For the measurement of gamma dose equivalent rate, RAMION portable 500 cc ion chamber-based survey meter manufactured by M/s Rotem Industries Ltd., Israel, was used. It is calibrated against 137Cs gamma-rays having known output traceable to National Standards, and the calibration factor is fed into the system through software. This survey meter can measure dose equivalent rate in the range of 1 μSv/h to 500 mSv/h in the dose rate mode and 0.01 μSv to 10 Sv in the integrated mode for gamma-, beta-, and X-rays. The energy response of this survey meter is better than ±20% at 20 keV to 1.3 MeV. The dose equivalents are measured with an accuracy of ± 10%. In the higher energy range beyond 1.3 MeV, it has been reported that RAMION over-responds to the extent of 5% at 6 MeV produced by 16N decay.[10]
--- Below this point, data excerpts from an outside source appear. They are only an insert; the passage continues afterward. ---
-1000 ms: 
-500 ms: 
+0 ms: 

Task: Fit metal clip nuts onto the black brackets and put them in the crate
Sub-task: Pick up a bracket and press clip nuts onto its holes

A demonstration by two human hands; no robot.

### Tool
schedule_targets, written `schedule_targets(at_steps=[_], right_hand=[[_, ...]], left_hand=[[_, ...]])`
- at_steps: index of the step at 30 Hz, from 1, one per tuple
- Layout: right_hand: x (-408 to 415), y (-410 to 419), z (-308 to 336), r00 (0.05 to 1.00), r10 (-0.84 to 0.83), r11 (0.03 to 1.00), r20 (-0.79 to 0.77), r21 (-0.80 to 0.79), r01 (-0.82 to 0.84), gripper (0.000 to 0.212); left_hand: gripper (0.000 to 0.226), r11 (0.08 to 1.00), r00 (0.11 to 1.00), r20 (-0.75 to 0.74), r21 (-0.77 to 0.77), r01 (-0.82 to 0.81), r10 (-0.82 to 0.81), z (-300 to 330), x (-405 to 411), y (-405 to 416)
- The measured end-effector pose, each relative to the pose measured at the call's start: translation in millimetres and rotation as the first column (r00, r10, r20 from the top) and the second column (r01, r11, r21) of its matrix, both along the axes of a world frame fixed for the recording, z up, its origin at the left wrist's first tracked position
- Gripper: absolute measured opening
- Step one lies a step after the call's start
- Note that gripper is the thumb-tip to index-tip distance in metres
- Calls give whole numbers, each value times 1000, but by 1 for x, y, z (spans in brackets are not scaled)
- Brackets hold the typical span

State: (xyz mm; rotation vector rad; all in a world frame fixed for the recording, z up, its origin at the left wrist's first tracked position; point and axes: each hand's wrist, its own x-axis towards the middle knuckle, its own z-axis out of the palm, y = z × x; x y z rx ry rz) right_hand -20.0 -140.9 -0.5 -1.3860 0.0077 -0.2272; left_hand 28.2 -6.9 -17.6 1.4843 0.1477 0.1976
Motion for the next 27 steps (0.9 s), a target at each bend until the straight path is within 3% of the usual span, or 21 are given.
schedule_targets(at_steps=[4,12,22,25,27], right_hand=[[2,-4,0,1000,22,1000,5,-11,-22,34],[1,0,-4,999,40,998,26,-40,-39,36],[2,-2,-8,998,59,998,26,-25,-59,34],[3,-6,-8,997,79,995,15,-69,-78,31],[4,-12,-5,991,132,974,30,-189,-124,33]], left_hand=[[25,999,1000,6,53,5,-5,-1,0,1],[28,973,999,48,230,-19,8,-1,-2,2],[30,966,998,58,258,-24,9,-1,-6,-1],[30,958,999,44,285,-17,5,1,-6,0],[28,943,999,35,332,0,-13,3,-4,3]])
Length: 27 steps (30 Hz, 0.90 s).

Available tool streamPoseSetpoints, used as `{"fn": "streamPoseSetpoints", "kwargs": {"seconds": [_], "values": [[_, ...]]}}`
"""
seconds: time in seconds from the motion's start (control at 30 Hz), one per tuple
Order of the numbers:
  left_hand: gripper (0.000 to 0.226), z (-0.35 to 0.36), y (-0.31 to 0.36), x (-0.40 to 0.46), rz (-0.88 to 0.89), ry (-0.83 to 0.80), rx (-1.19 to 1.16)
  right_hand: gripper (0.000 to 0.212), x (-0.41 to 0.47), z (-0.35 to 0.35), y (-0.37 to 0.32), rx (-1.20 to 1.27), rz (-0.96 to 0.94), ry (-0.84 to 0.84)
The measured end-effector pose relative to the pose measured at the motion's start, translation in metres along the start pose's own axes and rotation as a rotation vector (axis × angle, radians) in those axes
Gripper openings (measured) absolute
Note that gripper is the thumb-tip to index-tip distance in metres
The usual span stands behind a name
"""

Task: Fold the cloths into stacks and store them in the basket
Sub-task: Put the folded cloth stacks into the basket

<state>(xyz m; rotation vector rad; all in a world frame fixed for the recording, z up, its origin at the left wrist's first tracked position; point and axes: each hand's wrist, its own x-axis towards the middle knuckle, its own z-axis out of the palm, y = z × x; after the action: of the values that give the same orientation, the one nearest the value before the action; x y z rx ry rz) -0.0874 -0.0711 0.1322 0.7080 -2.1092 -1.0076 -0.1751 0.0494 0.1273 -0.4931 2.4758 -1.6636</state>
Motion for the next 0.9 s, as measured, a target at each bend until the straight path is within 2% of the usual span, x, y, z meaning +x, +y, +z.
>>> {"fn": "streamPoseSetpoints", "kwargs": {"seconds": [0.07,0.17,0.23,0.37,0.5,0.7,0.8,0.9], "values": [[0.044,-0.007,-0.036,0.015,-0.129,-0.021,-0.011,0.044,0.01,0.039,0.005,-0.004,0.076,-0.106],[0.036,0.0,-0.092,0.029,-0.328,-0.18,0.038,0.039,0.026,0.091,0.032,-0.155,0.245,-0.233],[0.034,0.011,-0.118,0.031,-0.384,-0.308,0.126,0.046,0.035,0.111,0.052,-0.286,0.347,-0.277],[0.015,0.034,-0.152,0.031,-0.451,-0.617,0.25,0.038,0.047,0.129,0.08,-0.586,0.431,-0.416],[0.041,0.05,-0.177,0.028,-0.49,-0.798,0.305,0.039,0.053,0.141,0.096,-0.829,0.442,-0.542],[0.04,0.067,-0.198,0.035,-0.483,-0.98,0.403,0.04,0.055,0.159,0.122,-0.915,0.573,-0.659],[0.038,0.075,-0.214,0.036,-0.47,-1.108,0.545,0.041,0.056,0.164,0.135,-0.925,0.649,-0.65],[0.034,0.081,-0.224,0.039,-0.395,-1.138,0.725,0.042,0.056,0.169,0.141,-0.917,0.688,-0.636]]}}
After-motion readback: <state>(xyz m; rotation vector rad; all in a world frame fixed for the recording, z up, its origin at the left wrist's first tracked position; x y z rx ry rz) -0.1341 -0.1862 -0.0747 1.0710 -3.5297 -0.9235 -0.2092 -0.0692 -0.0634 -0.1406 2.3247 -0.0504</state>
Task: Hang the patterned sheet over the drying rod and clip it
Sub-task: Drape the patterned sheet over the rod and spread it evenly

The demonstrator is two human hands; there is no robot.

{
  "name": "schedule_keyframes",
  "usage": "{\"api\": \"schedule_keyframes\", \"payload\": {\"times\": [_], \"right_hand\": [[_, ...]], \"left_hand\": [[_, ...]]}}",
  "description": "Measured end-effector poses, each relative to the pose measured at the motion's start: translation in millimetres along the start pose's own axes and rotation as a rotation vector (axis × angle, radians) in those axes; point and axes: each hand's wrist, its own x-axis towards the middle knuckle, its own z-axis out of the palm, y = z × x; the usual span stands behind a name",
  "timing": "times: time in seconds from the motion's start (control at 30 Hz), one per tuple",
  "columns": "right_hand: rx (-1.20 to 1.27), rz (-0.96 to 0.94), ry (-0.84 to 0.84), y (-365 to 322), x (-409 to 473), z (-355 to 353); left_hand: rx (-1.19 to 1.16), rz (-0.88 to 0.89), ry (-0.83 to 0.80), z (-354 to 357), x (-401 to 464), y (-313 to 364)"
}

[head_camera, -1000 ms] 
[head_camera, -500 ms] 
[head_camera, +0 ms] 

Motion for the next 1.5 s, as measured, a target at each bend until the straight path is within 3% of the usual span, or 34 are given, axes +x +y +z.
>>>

For the measurement of neutron dose equivalent rate, REM counter model LB6411 manufactured by Berthold Technologies GmbH and Co, Germany, was used. It has a cylindrical 3He tube of active length 40 mm, at its center, with a 250 mm diameter spherical polyethylene moderator.[11] It is calibrated against 241Am-Be neutron source traceable to National Standards in terms of ambient dose equivalent rate H* (10). It can measure the neutron dose equivalent rate from thermal energies up to 20 MeV. The energy dependence is ±30% between 50 keV and 10 MeV. It can measure the neutron dose rate from 0.03 μSv/h to 100 mSv/h with a gamma discrimination factor of 3 × 103 (https://www.berthold.com/en/rp/lb-6411-neutron-probe). The optimized spherical geometry of the tube and moderator results in an angular response of ±10% in the energy range of 1–20 MeV of the detector over the entire angular range of 0°–180°. Along with acquisition and control unit model 5700/RTM-WM and operational software manufactured by M/s ELSE, Italy, the ambient dose equivalent can be integrated for predecided durations such as 1 min, 10 min, 1 h, and 24 h. Each data point of neutron dose equivalent rates is derived after taking the average of 5 dose equivalents each integrated over 1 min.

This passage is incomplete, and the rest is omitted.